I interrupt my series of self worth to write this blog. I can truly say that my blogs are very therapeutic to myself as well. I’m laying in bed and for some strange reason I can’t go to sleep. I been in the bed since 10:30 pm. I read a book. Did a little retail browsing. I even put my phone down on the charger, thinking I would fall asleep.
I’m not sure who needs to see this as they read my blog, but the assignment is yours. Whatever God has assigned to you, do it! Somebody needs that assignment to be fulfilled. God has constantly been reminding me no matter how fearful I am, just do it!
Today, I went back to when I first started back blogging. I saw so many comments about this blog. So many people saying how much of an inspiration I am to them. I read one particular comment and I felt God saying this is your assignment.
Some days I don’t know if I’m doing the right thing but then some days I know I’m doing the right thing. I think when you are doing God’s work, the devil comes to make you feel like it’s not enough.
I often wonder if I’m inspiring people or am I living in an illusion of it. Every time I try to tell myself something negative about what I’m doing, God reveals SOMETHING POSITIVE!!!
How can I be so positive with everyone, yet feel a sense of insecurity of doubt along the way?
God reveal to me, the self doubt is because NO ONE ELSE SEES THE VISION BUT YOU! When you are the only one to see it, there are no claps to help you along the way! In that respect, you must keep going because THIS IS HOW FAITH IS ESTABLISHED! And this is how I will get the glory!!!
When you are doing something for God, the enemy hates THAT!! You will be on a rollercoaster ride trying to figure everything out!

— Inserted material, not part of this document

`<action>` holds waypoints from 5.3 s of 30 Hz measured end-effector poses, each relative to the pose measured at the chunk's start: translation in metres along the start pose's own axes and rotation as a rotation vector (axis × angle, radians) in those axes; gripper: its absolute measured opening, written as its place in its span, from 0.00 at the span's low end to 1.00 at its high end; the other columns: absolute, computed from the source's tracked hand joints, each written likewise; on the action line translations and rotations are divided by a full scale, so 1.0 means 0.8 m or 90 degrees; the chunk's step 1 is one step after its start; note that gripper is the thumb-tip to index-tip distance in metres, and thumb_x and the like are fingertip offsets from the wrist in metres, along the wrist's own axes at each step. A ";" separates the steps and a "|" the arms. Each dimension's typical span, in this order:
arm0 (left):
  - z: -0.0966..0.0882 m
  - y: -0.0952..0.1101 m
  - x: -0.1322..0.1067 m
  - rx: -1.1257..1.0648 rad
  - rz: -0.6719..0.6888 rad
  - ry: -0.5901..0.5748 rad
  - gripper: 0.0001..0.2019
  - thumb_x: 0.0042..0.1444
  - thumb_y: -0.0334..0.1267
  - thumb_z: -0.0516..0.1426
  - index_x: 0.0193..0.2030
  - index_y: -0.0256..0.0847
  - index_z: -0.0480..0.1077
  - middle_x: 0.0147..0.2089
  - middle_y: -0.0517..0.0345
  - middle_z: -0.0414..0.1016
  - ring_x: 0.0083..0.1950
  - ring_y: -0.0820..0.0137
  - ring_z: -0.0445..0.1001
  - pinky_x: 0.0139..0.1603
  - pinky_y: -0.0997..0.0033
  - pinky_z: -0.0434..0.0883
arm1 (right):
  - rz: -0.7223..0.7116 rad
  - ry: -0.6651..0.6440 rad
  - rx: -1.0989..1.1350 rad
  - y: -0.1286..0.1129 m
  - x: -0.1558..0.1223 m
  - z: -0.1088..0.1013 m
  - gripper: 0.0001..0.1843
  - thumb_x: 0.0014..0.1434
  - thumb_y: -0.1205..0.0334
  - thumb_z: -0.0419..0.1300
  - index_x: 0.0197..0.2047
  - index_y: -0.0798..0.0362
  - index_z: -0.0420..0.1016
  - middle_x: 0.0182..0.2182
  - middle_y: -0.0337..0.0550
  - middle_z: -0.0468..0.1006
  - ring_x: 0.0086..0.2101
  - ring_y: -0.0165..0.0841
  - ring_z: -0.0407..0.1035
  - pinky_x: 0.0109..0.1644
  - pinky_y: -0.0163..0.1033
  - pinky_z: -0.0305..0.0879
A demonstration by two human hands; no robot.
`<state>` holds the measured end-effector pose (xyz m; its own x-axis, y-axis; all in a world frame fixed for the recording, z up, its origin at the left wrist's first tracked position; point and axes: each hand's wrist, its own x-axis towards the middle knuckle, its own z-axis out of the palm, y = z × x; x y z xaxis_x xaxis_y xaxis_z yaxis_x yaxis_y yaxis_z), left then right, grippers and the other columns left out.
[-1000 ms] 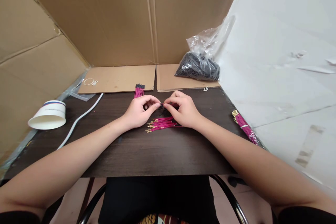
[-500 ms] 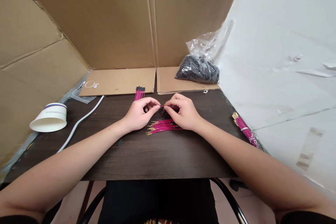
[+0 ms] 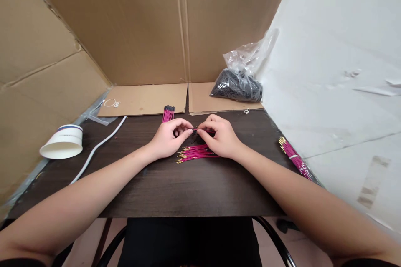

As an entrepreneur, there are times I want to say I QUIT! But then, God sends something my way to say, I DON’T THINK SO!
Oh how God’s Grace and Mercy has kept me and I will always give him the GLORY FOR MY LIFE!!
I laid here in my bed and said, I need to blog.
I wonder how many women are feeling defeated?
I wonder how many have understood the assignment but doubt and fear has played a role in not executing the idea?
So many ideas and so many women are counting on me to just do the assignment! How can I not let these women down?
My assignment has purpose and your assignment does too!!!
Remember the enemy comes to steal, kill, and destroy! That means he will have all type of negative energy being thrown your way!! Don’t be distracted!
It’s ok to be your biggest critic but don’t criticize yourself to the point where YOU LOSE ALL HOPE IN YOURSELF! The assignment is yours!!!
I can say God has truly blessed this blog every since I started back blogging. I can say he has blessed me as well! Even with all that being said, I still have some doubt and fear!
I pray every reader who is reading this blog find HOPE IN THEIR ASSIGNMENT! I pray God leads you and I to fulfill every assignment he has attached to our lives. I pray God removes and decrease the fear that’s holding you back from every victory promised to you! I pray if you do not know your assignment, you ask for guidance into finding your way! In Jesus Name, Amen!